Please return every record below exactly as it stands.
----------
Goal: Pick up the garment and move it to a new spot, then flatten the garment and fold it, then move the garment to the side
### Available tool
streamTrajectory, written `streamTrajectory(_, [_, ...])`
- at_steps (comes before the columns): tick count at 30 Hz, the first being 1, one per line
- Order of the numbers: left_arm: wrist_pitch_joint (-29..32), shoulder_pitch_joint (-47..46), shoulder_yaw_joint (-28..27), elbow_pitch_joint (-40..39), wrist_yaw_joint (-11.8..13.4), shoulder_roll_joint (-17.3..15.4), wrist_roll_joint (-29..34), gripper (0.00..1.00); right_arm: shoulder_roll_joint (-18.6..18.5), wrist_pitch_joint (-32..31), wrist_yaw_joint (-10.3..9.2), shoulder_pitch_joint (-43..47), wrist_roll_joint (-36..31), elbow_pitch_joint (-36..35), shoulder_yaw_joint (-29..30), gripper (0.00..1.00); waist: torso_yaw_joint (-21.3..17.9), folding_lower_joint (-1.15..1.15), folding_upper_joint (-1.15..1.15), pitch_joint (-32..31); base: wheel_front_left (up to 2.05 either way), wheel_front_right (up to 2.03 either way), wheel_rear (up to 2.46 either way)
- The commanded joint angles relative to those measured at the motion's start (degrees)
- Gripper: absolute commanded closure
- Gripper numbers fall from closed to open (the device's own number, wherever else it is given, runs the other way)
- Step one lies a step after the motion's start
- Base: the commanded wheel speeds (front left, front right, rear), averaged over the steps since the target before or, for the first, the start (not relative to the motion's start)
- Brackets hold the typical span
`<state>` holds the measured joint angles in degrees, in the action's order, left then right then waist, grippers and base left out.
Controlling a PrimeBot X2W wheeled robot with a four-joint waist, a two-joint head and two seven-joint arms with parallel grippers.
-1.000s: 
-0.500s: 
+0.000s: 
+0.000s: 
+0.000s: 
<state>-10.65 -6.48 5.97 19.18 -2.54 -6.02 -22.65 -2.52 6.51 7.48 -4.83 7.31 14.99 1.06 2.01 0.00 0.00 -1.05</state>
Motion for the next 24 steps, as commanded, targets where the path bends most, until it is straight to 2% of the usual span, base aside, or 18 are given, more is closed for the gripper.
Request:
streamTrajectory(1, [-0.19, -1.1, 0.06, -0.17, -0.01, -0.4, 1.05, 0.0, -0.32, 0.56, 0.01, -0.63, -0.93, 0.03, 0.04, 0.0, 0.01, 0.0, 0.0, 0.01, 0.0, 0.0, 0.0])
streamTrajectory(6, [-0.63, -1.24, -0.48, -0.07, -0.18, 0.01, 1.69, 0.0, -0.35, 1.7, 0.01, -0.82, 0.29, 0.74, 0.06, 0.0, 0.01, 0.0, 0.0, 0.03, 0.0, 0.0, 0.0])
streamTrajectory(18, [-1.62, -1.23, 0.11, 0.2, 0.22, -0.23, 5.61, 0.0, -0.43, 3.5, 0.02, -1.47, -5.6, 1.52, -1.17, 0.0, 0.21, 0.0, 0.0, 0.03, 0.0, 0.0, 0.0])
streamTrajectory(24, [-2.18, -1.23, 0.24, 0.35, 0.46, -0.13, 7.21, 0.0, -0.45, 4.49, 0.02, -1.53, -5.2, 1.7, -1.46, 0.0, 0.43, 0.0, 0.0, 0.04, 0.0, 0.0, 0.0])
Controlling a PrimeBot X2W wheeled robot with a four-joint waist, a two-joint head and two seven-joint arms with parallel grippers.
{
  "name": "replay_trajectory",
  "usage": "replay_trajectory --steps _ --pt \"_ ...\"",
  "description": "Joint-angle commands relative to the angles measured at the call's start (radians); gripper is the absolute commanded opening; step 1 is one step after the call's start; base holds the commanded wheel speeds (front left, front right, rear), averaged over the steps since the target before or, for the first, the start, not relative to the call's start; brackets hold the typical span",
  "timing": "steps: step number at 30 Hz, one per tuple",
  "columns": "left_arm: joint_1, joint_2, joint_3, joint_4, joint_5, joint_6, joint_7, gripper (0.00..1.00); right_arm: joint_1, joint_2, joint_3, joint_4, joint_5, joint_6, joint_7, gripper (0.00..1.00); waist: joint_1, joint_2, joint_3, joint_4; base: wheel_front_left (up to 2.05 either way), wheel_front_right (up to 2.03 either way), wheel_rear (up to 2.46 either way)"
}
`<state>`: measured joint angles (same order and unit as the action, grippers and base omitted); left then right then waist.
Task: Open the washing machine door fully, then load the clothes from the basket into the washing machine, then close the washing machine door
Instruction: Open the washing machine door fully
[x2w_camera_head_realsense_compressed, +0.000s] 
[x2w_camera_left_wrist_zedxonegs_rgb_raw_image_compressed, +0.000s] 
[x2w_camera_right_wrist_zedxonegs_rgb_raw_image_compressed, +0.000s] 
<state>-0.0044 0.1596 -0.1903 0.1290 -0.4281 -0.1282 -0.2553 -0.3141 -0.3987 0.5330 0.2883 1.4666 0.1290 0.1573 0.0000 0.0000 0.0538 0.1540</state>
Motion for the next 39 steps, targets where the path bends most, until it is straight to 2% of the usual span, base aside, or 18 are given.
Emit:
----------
» **RESULT OF THIS EXERCISE**
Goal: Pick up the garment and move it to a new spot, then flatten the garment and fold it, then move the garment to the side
### Available tool
streamTrajectory, written `streamTrajectory(_, [_, ...])`
- at_steps (comes before the columns): tick count at 30 Hz, the first being 1, one per line
- Order of the numbers: left_arm: wrist_pitch_joint (-29..32), shoulder_pitch_joint (-47..46), shoulder_yaw_joint (-28..27), elbow_pitch_joint (-40..39), wrist_yaw_joint (-11.8..13.4), shoulder_roll_joint (-17.3..15.4), wrist_roll_joint (-29..34), gripper (0.00..1.00); right_arm: shoulder_roll_joint (-18.6..18.5), wrist_pitch_joint (-32..31), wrist_yaw_joint (-10.3..9.2), shoulder_pitch_joint (-43..47), wrist_roll_joint (-36..31), elbow_pitch_joint (-36..35), shoulder_yaw_joint (-29..30), gripper (0.00..1.00); waist: torso_yaw_joint (-21.3..17.9), folding_lower_joint (-1.15..1.15), folding_upper_joint (-1.15..1.15), pitch_joint (-32..31); base: wheel_front_left (up to 2.05 either way), wheel_front_right (up to 2.03 either way), wheel_rear (up to 2.46 either way)
- The commanded joint angles relative to those measured at the motion's start (degrees)
- Gripper: absolute commanded closure
- Gripper numbers fall from closed to open (the device's own number, wherever else it is given, runs the other way)
- Step one lies a step after the motion's start
- Base: the commanded wheel speeds (front left, front right, rear), averaged over the steps since the target before or, for the first, the start (not relative to the motion's start)
- Brackets hold the typical span
`<state>` holds the measured joint angles in degrees, in the action's order, left then right then waist, grippers and base left out.
Controlling a PrimeBot X2W wheeled robot with a four-joint waist, a two-joint head and two seven-joint arms with parallel grippers.
-1.000s: 
-0.500s: 
+0.000s: 
+0.000s: 
+0.000s: 
<state>-10.65 -6.48 5.97 19.18 -2.54 -6.02 -22.65 -2.52 6.51 7.48 -4.83 7.31 14.99 1.06 2.01 0.00 0.00 -1.05</state>
Motion for the next 24 steps, as commanded, targets where the path bends most, until it is straight to 2% of the usual span, base aside, or 18 are given, more is closed for the gripper.
Request:
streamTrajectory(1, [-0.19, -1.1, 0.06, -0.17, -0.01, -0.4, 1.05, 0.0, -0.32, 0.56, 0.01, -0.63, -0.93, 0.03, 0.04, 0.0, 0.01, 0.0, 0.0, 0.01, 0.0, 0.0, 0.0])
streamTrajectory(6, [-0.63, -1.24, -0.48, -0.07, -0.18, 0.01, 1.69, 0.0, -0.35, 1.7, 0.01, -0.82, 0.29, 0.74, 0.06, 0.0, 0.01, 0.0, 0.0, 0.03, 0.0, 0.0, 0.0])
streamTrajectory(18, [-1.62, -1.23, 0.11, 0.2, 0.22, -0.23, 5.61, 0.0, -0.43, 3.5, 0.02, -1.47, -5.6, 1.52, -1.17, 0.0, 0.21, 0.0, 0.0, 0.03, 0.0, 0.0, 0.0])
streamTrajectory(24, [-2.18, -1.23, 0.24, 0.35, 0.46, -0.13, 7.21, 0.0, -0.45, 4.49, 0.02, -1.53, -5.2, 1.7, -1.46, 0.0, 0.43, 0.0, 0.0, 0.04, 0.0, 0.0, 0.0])
Controlling a PrimeBot X2W wheeled robot with a four-joint waist, a two-joint head and two seven-joint arms with parallel grippers.
{
  "name": "replay_trajectory",
  "usage": "replay_trajectory --steps _ --pt \"_ ...\"",
  "description": "Joint-angle commands relative to the angles measured at the call's start (radians); gripper is the absolute commanded opening; step 1 is one step after the call's start; base holds the commanded wheel speeds (front left, front right, rear), averaged over the steps since the target before or, for the first, the start, not relative to the call's start; brackets hold the typical span",
  "timing": "steps: step number at 30 Hz, one per tuple",
  "columns": "left_arm: joint_1, joint_2, joint_3, joint_4, joint_5, joint_6, joint_7, gripper (0.00..1.00); right_arm: joint_1, joint_2, joint_3, joint_4, joint_5, joint_6, joint_7, gripper (0.00..1.00); waist: joint_1, joint_2, joint_3, joint_4; base: wheel_front_left (up to 2.05 either way), wheel_front_right (up to 2.03 either way), wheel_rear (up to 2.46 either way)"
}
`<state>`: measured joint angles (same order and unit as the action, grippers and base omitted); left then right then waist.
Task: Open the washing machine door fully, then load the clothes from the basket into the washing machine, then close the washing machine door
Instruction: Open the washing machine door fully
[x2w_camera_head_realsense_compressed, +0.000s] 
[x2w_camera_left_wrist_zedxonegs_rgb_raw_image_compressed, +0.000s] 
[x2w_camera_right_wrist_zedxonegs_rgb_raw_image_compressed, +0.000s] 
<state>-0.0044 0.1596 -0.1903 0.1290 -0.4281 -0.1282 -0.2553 -0.3141 -0.3987 0.5330 0.2883 1.4666 0.1290 0.1573 0.0000 0.0000 0.0538 0.1540</state>
Motion for the next 39 steps, targets where the path bends most, until it is straight to 2% of the usual span, base aside, or 18 are given.
Emit:

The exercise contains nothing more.